### Task details
From the entries below, list each line with "left".

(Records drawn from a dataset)
· · · ·

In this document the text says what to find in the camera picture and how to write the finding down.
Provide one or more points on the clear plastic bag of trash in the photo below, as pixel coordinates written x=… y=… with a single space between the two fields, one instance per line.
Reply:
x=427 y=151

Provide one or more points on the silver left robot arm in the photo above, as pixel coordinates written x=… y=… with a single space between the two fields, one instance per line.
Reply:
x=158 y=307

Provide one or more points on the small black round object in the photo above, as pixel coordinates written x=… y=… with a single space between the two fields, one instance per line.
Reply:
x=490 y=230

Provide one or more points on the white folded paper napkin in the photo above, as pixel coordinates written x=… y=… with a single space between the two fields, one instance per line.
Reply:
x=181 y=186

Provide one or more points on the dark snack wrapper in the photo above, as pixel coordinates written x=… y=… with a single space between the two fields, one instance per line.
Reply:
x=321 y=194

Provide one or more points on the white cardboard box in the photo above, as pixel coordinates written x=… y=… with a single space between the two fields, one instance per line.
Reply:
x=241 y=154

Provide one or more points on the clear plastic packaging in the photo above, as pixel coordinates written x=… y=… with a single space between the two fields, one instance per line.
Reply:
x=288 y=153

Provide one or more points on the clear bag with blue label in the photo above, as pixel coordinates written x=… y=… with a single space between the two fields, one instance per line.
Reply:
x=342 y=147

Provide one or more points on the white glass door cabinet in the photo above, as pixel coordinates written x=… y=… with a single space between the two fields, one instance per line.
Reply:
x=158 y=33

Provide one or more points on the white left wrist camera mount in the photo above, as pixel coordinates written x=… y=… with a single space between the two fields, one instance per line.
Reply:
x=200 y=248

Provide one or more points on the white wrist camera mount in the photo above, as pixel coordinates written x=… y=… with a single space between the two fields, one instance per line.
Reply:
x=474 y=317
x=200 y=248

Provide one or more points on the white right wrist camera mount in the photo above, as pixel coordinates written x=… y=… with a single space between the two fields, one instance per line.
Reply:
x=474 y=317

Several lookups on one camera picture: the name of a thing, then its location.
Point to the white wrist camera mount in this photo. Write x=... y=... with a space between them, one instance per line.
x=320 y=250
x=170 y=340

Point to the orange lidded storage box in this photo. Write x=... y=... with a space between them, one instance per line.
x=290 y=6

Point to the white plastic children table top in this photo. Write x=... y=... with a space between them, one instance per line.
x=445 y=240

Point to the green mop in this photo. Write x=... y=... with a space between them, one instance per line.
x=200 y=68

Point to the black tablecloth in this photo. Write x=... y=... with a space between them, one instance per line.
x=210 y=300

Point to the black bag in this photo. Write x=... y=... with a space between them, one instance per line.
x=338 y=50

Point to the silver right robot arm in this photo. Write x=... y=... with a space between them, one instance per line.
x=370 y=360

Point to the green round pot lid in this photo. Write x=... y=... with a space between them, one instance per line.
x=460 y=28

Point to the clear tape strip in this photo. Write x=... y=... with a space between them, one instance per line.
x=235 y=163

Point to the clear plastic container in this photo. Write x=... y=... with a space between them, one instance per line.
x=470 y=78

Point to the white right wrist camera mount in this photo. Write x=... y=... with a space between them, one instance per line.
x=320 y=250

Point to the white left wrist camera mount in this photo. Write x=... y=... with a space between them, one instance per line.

· · · ·

### Answer section
Provide one or more points on the silver left robot arm in the photo above, as pixel coordinates written x=… y=… with a single space between the two fields, one instance per line.
Provide one or more points on the white left wrist camera mount in the photo above, as pixel coordinates written x=… y=… with a single space between the two fields, one instance per line.
Point to the white left wrist camera mount in this photo. Write x=... y=... with a space between them, one instance per line.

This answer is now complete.